## RAW DATA:
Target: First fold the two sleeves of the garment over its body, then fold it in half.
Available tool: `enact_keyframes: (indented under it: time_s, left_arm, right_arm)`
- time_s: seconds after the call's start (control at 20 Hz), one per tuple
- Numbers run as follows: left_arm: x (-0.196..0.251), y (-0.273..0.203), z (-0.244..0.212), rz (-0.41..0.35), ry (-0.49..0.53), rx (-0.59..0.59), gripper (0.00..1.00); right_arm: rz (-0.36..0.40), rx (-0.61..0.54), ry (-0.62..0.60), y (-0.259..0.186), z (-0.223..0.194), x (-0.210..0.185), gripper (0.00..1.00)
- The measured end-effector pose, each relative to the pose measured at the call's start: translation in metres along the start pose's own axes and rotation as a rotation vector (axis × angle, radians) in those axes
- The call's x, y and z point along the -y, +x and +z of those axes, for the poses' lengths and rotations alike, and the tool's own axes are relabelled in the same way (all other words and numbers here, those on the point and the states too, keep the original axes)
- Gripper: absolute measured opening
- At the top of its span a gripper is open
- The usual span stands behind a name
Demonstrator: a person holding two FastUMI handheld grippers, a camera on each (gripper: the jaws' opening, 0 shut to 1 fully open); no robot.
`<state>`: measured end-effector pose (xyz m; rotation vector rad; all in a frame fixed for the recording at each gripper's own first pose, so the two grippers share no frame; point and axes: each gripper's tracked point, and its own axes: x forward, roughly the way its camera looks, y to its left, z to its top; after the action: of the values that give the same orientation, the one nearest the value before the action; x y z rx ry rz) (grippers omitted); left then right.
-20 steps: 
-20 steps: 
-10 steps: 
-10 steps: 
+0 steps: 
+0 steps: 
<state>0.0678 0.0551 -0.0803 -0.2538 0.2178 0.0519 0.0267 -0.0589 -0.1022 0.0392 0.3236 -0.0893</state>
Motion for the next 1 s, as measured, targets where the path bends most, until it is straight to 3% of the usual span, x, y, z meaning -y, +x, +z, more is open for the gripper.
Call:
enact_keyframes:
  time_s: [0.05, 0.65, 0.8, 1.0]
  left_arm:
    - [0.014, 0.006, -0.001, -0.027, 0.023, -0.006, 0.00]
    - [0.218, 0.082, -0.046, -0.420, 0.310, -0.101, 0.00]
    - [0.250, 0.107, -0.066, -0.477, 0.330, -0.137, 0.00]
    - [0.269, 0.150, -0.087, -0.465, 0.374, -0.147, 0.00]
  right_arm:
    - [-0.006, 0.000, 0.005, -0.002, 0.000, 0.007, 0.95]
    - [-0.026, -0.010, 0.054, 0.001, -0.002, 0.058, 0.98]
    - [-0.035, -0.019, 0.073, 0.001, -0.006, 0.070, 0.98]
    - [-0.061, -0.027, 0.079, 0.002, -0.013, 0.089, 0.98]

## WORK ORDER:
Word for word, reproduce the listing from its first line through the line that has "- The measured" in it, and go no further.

## EXERCISE ANSWER:
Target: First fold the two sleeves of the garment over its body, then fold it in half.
Available tool: `enact_keyframes: (indented under it: time_s, left_arm, right_arm)`
- time_s: seconds after the call's start (control at 20 Hz), one per tuple
- Numbers run as follows: left_arm: x (-0.196..0.251), y (-0.273..0.203), z (-0.244..0.212), rz (-0.41..0.35), ry (-0.49..0.53), rx (-0.59..0.59), gripper (0.00..1.00); right_arm: rz (-0.36..0.40), rx (-0.61..0.54), ry (-0.62..0.60), y (-0.259..0.186), z (-0.223..0.194), x (-0.210..0.185), gripper (0.00..1.00)
- The measured end-effector pose, each relative to the pose measured at the call's start: translation in metres along the start pose's own axes and rotation as a rotation vector (axis × angle, radians) in those axes

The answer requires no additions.